# hänet laskettiin lomalle



## Extra Virgin Olive Oil

I was reading this headline from a newspaper:

...Surmaaja pakeni
Karannut aiemminkin
Miksi hänet laskettiin lomalle ilman saattajaa?

It looks like the word "laskea" has many meanings but I can't really choose from a dictionary what it possibly means in this case. 

"Why has his holiday been cut without the escort's approval" (?) 
"Why has he been allowed a holiday without an escort?" (?)


----------



## Hakro

Extra Virgin Olive Oil said:


> It looks like the word "laskea" has many meanings but I can't really choose from a dictionary what it possibly means in this case.
> 
> "Why has his holiday been cut without the escort's approval"
> "Why has he been allowed a holiday without an escort?"


----------



## Gavril

Does _*laskea lomalle*_ mean that he was placed on leave from work, regardless of whether or not he wanted it? (This is called _furloughing_ in English.)


----------



## kirahvi

No. It means just that he was allowed to have a vacation, a weekend away from prison. A more common way to say it would be _päästää lomalle_.


----------



## Hakro

kirahvi said:


> No. It means just that he was allowed to have a vacation, a weekend away from prison. A more common way to say it would be _päästää lomalle_.

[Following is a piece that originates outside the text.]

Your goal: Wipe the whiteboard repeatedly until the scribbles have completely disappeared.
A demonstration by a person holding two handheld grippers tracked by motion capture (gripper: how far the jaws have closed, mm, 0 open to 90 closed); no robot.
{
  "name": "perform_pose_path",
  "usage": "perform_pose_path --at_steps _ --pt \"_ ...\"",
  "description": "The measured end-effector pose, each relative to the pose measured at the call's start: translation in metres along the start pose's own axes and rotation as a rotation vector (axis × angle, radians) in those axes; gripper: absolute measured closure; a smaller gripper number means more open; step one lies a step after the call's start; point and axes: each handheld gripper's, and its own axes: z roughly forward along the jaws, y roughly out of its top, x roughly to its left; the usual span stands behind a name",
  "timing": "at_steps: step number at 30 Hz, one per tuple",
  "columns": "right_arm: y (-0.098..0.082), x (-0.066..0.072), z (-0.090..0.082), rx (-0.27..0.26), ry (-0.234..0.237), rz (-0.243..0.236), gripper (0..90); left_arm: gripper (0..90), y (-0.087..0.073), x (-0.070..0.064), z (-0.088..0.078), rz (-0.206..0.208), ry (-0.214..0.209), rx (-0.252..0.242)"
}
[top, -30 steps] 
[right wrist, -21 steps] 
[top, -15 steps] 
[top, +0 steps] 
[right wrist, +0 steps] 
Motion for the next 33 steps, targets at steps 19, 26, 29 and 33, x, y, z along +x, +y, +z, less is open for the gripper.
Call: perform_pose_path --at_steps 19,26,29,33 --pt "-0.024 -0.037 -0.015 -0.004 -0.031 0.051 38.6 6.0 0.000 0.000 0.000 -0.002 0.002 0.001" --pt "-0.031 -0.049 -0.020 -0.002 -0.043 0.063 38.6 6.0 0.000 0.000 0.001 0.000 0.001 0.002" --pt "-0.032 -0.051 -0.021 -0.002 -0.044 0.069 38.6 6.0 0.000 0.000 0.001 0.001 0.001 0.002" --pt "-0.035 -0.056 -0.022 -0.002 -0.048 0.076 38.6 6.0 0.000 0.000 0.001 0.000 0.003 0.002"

Right, Kirahvi. I'd say that _laskea lomalle_ is a colloquial or dialectical expression.


----------



## Spongiformi

No, "_laskea lomalle_" wouldn't typically mean that. In fact, it might even suggests a vacation was granted to someone who hadn't been allowed one for some time or wasn't expecting to get one, or, like in this example, a prisoner was allowed a vacation (I don't know who came up with such an idea, but it apparently happens). Compare it to "_laskea laitumelle"_, that is, allowing cattle to move to a pasture (from a cowhouse). _"Lomauttaa"_ means forcing a vacation on employees due to a lack of work, the nouns being "_lomautus" _or "_pakkoloma"_.


----------



## Gavril

Thanks for the responses. The word _furlough_ is also used sometimes in English for prison leave.


----------